Beta customer Foster + Partners is already tapping into what it likes to call LinkedIn Learning Hub’s “17 layers of new insights” to use personalised learning experiences as a competitive advantage.
“Learning metrics are very important to us, and the ability to drill down on individual [user] accounts or pull up and see what our peer organisations are learning is helping us stay ahead in our industry,” says Head of Learning and Development Laggi Diamondi.
Learning Hub aggregates all of an organisation’s learning content in one place, so that L&D leaders can access skills insights, measure engagement across their learning sources, and customise the learner experience with curated learning paths. The Hub’s customers will be able to integrate with leading content providers in our partner ecosystem, including edX, Pluralsight, Udemy Business, Harvard Business Publishing, O'Reilly Media, Udacity, and many more. See all LinkedIn Learning Hub content partners here.
Community-based learning
LinkedIn is the world’s largest professional network. Members and customers look to us for community to grow professionally.
The Hub’s community-based learning connects learners with their colleagues, peers, and experts—including LinkedIn Learning instructors. We know that learning with others makes learning addictive, with employees using LinkedIn Learning’s social features spending 30x more hours learning than those who don’t.
It also makes learning more human. We thrive on connection—but with limited opportunities for in-person gatherings, digital spaces for people to share ideas and learn from each other have immense value to learning outcomes and personal well-being.
Skills development insights
Skills development insights inform L&D leaders with the data they need to thoughtfully reskill and upskill employees to develop the skills necessary for new and emerging roles. Learner insights power L&D teams with an understanding of the people in their organisation with the greatest appetite for learning, and individual and team progress towards closing skills goals.
Driven by LinkedIn’s comprehensive skills taxonomy, the platform connects learning outcomes directly to skills. This gives L&D pros and learners a clear understanding of the impact of their learning strategies and how their people’s breadth of skills stack relative to competition in their market and industries.

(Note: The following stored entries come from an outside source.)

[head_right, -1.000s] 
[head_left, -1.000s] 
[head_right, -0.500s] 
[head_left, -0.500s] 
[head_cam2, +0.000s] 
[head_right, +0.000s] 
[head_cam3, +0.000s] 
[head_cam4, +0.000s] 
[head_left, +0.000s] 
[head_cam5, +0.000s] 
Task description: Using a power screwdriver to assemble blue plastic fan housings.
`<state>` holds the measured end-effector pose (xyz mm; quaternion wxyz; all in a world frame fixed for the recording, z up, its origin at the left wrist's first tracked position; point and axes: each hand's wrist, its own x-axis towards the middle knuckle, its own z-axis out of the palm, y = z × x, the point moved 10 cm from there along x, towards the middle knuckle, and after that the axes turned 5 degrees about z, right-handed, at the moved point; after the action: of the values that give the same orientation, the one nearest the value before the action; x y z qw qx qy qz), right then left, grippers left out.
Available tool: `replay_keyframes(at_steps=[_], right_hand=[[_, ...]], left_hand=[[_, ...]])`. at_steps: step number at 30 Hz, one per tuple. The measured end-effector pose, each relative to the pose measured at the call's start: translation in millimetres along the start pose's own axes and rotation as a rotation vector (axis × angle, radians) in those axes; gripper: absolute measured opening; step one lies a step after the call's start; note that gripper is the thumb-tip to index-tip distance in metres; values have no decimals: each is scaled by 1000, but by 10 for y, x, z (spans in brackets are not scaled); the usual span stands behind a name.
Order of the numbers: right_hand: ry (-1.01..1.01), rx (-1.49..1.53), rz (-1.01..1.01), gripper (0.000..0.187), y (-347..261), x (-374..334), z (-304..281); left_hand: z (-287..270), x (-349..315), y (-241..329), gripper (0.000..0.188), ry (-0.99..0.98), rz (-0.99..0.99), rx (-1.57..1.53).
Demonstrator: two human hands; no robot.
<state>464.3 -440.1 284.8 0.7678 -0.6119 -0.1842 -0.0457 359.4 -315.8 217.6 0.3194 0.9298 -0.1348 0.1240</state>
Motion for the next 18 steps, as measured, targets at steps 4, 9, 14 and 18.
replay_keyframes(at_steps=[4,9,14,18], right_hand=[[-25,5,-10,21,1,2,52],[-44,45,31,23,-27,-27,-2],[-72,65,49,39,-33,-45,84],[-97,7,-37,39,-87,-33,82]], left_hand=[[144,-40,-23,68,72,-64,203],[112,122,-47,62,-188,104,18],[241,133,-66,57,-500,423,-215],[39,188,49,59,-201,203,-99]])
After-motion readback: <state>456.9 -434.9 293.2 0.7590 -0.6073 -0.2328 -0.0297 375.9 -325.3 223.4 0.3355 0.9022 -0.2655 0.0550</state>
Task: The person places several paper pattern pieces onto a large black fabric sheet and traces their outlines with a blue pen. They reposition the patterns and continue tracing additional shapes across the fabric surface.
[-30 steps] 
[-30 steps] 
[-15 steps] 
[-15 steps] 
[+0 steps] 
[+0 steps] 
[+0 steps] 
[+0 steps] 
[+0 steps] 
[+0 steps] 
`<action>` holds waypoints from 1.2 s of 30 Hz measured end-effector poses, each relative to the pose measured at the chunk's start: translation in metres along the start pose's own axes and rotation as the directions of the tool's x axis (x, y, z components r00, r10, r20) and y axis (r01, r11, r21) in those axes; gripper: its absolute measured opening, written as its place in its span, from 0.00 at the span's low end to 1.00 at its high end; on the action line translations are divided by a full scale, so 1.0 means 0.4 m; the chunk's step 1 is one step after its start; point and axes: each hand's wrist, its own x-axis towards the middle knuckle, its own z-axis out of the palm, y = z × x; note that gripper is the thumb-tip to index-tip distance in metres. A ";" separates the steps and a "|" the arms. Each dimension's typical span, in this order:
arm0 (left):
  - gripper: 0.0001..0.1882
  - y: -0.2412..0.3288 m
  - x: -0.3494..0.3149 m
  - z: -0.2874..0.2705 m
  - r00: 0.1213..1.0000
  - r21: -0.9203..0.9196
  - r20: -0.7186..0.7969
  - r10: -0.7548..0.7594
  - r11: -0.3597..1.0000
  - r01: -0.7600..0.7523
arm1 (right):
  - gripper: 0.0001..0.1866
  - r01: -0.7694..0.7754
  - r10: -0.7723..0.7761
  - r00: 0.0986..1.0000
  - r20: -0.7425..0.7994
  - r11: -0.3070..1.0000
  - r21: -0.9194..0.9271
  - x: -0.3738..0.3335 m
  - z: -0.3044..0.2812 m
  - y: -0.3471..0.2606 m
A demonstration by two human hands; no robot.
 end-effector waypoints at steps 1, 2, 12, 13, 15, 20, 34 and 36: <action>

Read more about LinkedIn Learning Hub’s features here.
The Future of Skill Building
Back in March, I wrote that skills are the new currency in the world of work.
Skills give us a framework for how to support our employees’ personal and professional growth, and grant clarity into how our talent strategies achieve business outcomes. Addressing key business and talent opportunities from a skills perspective enables better outcomes across the board—from hiring to diversity, equity, inclusion, and belonging, succession planning, internal mobility, and more.
That’s why L&D pros are finding that they have a seat at the table like never before. They’re tasked with leading strategic conversations that cement continuous learning as the key to future-ready and equitable workforces. To be a true strategic advisor to the business, they need to power their conversations with insights that help their organisation make better business decisions through the right skills investments.
The pace of workplace change has never been faster and will continue to gain speed in lock-step with rapid digital transformation. And skill building is key to future-proofing your business. This is critical as the need to retrain and redeploy talent for the new world of work becomes even more pressing.
I’m thrilled to be part of this learning movement that’s fundamentally changing how people learn at a time when L&D leaders are spearheading strategic change like never before.